In many ways, Darl is different from the other Bundren family members. He is highly intelligent, sensitive, and intuitive. His language is perceptive, observant, poetic.
Consider all the family members' motives for going to bring their mother's and wife's remains to Jefferson. Darl is the one who is truly troubled by the terrible disrespect to their mother's memory on their journey. The coffin gets lost in the river, the wet body begins to decompose, vultures are following the family, and as they pass through town, people cover their noses in disgust and curse at the family's backwardness and insolence.
Darl finally sets fire to the barn where Addie's coffin lies, to "free" her from the indignity she has been put through. He wants to lay her to rest. However, he is the one who gets sent to an insane asylum so that Anse can avoid a law suit for destroying another man's property.

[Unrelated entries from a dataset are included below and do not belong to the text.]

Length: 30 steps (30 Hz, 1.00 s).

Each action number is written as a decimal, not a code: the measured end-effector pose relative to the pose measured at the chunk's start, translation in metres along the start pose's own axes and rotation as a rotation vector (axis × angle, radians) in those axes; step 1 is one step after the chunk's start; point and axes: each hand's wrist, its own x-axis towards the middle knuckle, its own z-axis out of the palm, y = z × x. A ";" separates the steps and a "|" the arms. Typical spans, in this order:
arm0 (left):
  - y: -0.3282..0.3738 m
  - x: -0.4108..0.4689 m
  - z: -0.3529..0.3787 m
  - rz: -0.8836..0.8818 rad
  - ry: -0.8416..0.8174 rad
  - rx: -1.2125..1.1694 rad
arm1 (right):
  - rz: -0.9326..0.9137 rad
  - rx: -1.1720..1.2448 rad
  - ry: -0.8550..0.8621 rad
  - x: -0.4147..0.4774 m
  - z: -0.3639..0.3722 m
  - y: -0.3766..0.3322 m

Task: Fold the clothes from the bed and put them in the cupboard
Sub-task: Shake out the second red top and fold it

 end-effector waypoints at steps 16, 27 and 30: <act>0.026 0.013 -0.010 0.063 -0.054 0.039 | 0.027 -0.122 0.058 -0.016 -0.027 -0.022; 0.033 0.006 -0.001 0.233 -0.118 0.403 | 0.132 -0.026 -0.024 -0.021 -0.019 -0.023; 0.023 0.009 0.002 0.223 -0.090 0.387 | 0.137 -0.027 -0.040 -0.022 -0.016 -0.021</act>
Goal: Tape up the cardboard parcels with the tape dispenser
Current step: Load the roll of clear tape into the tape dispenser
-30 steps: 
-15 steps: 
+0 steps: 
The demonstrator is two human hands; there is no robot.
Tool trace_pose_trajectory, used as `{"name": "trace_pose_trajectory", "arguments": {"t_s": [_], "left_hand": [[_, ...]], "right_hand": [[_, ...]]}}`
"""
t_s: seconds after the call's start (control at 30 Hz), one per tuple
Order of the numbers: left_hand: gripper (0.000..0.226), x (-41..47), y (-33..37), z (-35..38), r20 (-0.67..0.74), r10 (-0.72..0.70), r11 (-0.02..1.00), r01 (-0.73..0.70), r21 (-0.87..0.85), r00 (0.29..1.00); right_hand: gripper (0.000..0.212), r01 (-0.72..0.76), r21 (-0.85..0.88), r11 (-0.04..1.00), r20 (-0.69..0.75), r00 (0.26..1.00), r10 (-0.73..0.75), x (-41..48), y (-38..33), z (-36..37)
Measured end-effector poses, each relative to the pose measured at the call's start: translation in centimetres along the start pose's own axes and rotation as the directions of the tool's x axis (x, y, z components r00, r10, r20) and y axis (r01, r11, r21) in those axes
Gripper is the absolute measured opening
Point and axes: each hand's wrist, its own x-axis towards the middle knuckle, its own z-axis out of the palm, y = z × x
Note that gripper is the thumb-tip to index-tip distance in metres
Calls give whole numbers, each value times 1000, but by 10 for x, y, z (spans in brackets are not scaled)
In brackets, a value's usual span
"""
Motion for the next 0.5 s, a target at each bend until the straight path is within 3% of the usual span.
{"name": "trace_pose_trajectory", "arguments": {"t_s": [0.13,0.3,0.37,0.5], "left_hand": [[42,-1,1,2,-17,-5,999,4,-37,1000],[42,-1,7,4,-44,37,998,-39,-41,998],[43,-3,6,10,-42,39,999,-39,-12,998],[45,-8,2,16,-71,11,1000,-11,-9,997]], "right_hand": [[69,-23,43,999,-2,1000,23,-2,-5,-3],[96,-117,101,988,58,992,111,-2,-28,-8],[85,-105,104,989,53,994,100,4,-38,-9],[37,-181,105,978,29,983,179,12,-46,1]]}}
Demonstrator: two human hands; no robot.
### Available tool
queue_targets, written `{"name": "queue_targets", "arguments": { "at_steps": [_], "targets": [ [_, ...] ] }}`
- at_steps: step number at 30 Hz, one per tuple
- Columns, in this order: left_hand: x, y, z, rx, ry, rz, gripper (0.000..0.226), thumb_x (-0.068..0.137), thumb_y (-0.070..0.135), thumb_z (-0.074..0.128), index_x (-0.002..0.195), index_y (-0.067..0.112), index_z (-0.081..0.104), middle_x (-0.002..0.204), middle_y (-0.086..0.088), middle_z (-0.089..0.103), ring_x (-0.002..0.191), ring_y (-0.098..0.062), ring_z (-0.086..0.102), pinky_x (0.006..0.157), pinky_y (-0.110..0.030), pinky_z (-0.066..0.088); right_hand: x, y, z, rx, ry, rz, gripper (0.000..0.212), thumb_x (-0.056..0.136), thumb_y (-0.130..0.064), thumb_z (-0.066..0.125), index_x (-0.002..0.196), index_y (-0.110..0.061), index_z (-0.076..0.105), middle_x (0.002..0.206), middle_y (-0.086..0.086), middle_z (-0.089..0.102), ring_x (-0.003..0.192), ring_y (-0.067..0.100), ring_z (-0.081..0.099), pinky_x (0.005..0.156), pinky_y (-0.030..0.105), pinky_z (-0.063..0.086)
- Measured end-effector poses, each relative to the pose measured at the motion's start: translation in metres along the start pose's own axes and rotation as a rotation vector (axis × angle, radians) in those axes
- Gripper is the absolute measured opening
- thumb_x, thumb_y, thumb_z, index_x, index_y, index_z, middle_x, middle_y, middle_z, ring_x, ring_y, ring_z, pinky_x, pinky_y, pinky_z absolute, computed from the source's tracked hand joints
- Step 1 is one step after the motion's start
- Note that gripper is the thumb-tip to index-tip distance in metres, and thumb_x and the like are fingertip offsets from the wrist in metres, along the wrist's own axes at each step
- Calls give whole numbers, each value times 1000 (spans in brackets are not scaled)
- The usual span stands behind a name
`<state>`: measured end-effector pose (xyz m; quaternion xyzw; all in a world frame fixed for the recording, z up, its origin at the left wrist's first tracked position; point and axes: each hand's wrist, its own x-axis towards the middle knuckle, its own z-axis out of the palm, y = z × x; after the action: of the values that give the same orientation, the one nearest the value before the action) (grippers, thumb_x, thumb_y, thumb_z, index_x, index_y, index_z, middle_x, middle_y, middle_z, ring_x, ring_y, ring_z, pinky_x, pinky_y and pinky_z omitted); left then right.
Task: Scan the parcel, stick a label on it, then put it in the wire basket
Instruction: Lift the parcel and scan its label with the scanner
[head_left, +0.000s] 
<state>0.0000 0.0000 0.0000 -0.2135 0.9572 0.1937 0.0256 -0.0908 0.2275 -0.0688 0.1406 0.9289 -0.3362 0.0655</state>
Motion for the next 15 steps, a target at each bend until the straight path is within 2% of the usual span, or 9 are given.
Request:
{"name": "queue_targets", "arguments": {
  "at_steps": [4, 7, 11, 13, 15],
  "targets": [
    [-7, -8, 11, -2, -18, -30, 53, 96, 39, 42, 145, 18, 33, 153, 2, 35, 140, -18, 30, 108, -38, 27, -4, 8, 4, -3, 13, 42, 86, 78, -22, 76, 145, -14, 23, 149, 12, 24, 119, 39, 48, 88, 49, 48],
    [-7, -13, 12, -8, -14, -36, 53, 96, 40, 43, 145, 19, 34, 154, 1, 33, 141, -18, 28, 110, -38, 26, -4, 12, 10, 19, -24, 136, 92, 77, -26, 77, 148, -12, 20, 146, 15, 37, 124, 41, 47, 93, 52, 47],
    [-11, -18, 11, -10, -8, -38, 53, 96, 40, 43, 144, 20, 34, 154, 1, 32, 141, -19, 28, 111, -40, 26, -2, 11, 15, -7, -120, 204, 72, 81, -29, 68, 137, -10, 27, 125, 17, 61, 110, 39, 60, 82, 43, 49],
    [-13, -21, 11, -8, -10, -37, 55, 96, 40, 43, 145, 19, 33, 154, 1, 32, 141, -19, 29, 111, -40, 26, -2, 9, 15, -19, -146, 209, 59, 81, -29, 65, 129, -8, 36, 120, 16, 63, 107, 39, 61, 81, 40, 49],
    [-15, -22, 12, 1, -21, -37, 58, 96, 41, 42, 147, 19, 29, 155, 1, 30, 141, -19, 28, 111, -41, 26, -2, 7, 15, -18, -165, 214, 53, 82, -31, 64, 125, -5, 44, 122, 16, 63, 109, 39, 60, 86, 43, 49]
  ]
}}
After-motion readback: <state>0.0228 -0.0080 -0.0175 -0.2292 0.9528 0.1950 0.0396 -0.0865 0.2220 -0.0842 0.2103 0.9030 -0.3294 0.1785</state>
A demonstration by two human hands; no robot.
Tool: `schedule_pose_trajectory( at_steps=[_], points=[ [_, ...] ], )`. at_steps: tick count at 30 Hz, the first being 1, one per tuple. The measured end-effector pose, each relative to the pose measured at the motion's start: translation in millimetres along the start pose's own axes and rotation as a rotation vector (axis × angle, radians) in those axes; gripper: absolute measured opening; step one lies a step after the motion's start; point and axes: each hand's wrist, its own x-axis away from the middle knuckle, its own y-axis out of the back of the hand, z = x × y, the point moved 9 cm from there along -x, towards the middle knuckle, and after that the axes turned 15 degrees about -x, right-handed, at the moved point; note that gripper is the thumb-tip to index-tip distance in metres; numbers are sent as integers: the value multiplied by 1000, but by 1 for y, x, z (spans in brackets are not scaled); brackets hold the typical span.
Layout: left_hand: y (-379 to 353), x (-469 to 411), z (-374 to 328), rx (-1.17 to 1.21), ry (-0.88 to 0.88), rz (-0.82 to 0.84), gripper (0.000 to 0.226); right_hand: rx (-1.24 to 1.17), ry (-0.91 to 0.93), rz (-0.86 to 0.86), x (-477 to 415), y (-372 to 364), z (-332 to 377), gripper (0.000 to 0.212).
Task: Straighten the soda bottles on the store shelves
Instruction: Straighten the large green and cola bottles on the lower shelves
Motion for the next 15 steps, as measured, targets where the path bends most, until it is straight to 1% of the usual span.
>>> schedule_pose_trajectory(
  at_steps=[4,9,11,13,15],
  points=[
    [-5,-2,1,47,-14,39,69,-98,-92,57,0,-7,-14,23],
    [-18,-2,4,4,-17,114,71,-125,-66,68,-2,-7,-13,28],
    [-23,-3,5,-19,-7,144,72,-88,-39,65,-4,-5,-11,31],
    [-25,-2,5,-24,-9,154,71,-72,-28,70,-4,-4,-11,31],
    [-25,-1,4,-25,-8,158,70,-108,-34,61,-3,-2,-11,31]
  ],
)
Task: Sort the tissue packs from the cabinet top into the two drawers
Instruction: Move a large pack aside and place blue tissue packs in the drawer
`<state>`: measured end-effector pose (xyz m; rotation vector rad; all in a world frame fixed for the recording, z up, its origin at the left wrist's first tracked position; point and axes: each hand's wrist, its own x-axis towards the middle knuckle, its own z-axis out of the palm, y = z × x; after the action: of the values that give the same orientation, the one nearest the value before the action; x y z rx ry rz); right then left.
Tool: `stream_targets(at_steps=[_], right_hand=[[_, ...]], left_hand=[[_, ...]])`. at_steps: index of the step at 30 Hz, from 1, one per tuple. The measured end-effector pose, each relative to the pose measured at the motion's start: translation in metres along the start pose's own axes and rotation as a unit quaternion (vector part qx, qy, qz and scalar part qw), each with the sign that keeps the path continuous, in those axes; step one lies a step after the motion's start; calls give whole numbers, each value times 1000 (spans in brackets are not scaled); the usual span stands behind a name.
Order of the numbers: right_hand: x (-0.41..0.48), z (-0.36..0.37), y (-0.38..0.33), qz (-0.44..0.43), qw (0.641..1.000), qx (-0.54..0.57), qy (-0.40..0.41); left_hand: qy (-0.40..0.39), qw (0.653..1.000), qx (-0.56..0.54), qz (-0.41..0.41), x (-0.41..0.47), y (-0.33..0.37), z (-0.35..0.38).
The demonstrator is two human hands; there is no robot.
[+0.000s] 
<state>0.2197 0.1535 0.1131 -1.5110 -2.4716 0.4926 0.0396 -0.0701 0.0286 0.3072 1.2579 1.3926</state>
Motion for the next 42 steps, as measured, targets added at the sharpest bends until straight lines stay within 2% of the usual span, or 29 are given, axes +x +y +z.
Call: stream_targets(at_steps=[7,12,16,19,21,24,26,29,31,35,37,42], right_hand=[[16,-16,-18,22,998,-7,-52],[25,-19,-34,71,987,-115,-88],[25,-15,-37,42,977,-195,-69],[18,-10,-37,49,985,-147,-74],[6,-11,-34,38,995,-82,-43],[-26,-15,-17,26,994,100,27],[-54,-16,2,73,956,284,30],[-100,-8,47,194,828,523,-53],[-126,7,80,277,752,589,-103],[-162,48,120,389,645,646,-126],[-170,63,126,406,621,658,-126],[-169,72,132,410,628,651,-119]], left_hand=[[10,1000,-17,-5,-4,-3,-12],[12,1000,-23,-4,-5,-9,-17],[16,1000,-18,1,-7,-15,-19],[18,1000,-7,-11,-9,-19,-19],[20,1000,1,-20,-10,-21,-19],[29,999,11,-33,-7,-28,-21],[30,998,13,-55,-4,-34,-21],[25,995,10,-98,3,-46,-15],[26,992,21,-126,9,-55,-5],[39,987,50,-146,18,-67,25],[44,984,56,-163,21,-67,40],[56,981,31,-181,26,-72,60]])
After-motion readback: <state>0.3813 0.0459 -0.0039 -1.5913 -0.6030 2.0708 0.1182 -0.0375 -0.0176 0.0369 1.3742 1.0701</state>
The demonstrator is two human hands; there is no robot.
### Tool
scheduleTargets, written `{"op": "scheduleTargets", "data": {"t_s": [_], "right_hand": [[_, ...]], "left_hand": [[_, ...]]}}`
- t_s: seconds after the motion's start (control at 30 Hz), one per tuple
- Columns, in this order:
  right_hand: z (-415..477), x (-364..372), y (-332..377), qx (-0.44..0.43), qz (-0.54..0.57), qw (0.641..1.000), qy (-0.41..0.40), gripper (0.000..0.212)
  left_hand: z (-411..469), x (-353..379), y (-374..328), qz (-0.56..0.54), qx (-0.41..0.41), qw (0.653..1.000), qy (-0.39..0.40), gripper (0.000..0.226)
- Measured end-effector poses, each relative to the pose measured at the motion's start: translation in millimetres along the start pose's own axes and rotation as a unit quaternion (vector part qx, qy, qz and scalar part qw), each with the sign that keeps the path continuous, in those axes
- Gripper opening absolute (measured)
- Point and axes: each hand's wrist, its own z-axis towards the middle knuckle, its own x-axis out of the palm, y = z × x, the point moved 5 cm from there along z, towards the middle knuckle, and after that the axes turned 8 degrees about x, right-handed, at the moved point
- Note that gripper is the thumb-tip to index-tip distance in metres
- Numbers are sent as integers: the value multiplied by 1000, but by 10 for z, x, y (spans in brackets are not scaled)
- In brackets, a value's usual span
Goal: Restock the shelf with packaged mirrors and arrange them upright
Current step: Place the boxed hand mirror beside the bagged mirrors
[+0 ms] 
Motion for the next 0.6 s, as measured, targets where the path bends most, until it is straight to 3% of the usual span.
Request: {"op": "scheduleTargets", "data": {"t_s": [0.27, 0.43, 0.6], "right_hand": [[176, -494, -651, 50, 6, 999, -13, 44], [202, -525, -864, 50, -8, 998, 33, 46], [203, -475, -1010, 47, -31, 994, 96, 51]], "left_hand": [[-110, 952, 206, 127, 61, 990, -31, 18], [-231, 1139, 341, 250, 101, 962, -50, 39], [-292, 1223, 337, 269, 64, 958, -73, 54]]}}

The most poignant chapter is the one where Darl speaks about himself in third person, "Darl has gone to Jackson. They put him on the train, laughing, down the long car laughing, the heads turning like the heads of owls when he passed. 'What are you laughing at' I said. Darl is our brother, our brother Darl."
Emily Dickinson has written, "Much madness is divinest sense to a discerning eye."
So with Darl. On the surface, his repeating "yes yes yes yes yes" nonsensically and laughing maniacally seems that he has gone mad. But in the context of his family's behavior, who are selfish, insensitive, callous--his actions are the only sane ones.